> **Exercise aim**: Please return the lines below verbatim, beginning at the one that has "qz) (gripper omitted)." and stopping after the one that has "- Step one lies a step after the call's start", and add no other lines.

━━━━━━━━━━━━━━━━

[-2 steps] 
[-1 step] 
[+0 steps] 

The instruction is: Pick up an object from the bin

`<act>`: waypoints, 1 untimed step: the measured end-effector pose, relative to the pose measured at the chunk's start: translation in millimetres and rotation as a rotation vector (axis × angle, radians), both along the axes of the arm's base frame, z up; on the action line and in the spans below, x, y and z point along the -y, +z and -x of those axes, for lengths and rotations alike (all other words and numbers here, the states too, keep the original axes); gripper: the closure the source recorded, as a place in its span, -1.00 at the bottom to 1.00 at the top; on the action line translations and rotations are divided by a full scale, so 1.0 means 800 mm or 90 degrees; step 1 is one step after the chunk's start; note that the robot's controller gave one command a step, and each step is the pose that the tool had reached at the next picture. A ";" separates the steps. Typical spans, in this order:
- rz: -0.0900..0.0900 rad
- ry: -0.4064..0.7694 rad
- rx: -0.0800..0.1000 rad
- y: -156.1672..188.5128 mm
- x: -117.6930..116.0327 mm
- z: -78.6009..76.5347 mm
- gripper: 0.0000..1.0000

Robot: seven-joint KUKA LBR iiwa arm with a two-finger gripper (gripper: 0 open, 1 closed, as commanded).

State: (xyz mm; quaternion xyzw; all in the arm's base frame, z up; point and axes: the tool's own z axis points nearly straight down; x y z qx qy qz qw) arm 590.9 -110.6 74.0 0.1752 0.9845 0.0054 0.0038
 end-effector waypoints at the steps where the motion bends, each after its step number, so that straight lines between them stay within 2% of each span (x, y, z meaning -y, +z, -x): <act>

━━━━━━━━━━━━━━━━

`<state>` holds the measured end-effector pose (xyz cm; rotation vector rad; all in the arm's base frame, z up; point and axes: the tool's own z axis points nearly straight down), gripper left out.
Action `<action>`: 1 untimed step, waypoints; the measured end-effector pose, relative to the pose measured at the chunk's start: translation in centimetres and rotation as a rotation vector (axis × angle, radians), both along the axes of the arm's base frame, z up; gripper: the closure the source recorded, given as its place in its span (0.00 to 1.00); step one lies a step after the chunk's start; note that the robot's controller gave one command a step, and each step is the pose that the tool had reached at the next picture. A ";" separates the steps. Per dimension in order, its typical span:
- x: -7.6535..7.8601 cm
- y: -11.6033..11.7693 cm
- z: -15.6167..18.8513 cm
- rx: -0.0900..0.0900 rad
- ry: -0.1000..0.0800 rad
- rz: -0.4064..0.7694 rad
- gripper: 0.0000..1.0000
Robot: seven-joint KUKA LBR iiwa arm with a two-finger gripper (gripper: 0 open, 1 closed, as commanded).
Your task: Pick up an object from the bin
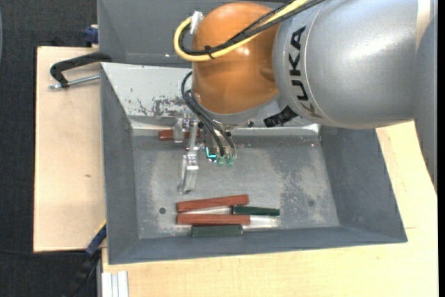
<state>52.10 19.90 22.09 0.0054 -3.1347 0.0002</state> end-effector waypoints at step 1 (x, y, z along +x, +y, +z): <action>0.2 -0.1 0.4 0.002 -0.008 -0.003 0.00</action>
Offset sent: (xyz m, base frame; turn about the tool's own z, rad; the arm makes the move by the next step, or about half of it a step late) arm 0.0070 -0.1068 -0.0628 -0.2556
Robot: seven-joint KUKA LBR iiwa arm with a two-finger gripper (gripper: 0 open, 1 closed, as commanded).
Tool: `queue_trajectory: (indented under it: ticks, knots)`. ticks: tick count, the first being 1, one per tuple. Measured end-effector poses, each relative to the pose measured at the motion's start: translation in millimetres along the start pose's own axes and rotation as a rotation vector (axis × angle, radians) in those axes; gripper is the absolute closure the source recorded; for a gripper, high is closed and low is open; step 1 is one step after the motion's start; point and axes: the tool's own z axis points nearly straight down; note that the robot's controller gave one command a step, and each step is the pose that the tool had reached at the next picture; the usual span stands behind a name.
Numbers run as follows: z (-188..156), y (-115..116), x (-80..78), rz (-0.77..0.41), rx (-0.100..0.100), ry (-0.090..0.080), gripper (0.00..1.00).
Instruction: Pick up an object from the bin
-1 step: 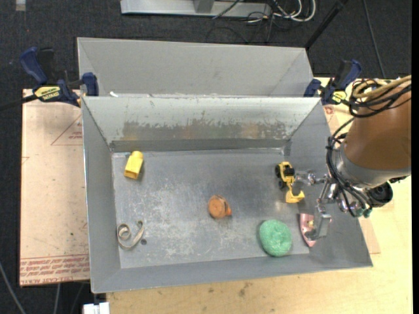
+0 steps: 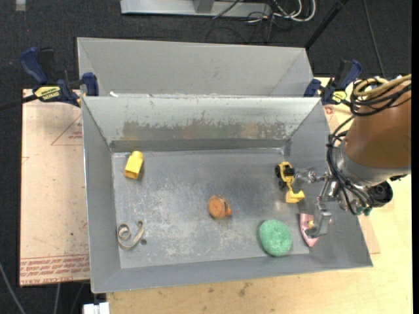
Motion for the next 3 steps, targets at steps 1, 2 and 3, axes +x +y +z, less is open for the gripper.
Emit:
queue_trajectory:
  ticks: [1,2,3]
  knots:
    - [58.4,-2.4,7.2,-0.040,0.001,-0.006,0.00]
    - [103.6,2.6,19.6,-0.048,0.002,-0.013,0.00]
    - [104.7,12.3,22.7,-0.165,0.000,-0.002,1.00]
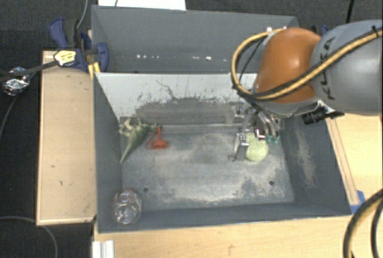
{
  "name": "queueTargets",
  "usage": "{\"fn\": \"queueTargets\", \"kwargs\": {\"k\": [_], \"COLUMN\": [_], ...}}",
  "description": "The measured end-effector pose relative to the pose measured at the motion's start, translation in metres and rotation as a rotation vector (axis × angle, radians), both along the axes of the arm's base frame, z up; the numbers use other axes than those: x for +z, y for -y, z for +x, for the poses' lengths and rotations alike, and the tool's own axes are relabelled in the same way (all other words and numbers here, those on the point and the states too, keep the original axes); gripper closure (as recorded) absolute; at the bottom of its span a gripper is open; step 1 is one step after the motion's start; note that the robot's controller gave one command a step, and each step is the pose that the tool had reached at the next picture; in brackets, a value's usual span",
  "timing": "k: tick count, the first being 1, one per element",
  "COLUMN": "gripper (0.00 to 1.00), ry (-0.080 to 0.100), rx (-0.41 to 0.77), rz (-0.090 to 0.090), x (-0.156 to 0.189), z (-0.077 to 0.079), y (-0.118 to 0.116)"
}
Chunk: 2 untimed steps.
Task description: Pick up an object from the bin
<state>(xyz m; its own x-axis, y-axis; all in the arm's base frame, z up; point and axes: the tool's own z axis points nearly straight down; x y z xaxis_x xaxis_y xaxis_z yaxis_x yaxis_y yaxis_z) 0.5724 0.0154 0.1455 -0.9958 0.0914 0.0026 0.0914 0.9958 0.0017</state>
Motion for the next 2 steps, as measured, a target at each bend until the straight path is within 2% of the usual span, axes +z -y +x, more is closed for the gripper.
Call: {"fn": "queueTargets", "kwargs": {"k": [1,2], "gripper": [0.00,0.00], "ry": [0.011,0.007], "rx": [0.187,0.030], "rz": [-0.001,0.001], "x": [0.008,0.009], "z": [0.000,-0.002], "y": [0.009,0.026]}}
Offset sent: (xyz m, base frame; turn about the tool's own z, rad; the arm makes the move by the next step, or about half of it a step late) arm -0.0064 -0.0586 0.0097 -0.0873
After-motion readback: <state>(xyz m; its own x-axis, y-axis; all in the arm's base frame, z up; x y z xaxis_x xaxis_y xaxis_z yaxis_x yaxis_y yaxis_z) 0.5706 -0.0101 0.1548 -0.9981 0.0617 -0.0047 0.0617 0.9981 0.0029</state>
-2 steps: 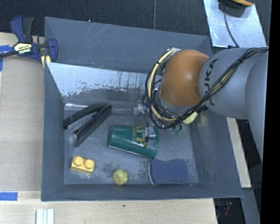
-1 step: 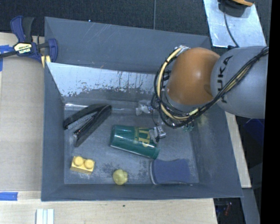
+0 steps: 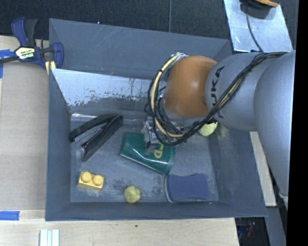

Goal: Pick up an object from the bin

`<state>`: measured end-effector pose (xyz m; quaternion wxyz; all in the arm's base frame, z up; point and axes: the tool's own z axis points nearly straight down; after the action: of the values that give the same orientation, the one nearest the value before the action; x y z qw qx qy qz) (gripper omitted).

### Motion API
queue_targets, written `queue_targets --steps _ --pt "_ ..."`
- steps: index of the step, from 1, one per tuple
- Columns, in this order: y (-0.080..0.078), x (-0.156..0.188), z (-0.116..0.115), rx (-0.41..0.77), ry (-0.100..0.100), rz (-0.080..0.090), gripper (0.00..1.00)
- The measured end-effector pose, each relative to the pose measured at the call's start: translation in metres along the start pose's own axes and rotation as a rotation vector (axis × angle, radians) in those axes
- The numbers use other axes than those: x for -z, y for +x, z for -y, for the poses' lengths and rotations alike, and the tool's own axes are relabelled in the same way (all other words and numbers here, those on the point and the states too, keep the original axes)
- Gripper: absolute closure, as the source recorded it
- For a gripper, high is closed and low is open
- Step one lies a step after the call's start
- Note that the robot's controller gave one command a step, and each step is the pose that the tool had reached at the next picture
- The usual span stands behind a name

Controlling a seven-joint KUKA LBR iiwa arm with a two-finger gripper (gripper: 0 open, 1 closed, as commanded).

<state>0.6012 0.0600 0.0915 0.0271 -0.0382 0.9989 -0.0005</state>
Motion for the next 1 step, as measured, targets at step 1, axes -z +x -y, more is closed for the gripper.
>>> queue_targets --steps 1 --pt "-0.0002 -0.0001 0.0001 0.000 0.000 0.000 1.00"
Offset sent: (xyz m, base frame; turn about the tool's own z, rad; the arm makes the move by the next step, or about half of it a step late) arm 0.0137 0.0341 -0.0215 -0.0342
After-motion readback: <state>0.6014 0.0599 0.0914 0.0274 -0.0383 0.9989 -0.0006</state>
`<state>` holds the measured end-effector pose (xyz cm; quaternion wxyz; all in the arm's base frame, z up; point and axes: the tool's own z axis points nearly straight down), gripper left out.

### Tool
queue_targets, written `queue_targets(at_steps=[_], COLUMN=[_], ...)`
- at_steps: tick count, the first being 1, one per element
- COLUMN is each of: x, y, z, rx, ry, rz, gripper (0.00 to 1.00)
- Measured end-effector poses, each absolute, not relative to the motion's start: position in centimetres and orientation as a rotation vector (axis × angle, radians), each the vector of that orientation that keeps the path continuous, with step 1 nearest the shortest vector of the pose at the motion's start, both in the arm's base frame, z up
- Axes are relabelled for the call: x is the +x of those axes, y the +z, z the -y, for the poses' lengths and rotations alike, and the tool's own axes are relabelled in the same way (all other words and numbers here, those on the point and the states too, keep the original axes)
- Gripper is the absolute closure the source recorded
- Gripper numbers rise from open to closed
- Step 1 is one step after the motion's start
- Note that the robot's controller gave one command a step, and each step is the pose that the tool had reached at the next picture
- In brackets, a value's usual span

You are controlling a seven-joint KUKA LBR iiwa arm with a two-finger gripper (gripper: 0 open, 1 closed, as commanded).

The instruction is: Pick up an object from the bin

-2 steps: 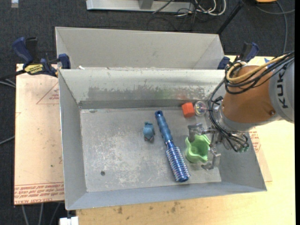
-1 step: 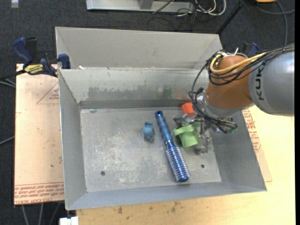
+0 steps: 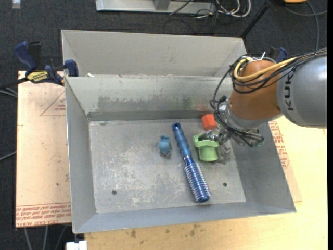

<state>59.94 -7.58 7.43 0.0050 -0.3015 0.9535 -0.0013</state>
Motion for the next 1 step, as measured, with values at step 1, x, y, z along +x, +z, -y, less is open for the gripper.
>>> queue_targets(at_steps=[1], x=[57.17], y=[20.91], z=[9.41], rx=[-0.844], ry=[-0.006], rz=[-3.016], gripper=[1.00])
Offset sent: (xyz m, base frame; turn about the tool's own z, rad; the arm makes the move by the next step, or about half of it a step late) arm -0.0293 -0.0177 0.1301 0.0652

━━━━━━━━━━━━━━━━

> **Exercise response**:
`<state>`: measured end-effector pose (xyz m; quaternion wxyz; all in the arm's base frame, z up; point and axes: the tool's own z axis points nearly straight down; after the action: of the values that give the same orientation, the one nearest the value before the action; x y z qw qx qy qz) (gripper omitted).

### Motion API
queue_targets, written `queue_targets --steps _ --pt "_ ..."`
- steps: index of the step, from 1, one per tuple
- Columns, in this order: y (-0.080..0.078), x (-0.156..0.188), z (-0.116..0.115), rx (-0.41..0.77), ry (-0.100..0.100), rz (-0.080..0.090), gripper (0.00..1.00)
- The measured end-effector pose, each relative to the pose measured at the call's start: translation in metres along the start pose's own axes and rotation as a rotation vector (axis × angle, radians) in those axes
- The numbers use other axes than those: x for -z, y for +x, z for -y, for the poses' lengths and rotations alike, and the tool's own axes are relabelled in the same way (all other words and numbers here, those on the point and the states too, keep the original axes)
- Gripper: absolute closure, as the source recorded it
- For a gripper, high is closed and low is open
- Step one lies a step after the call's start

The exercise requires nothing more than what has been given.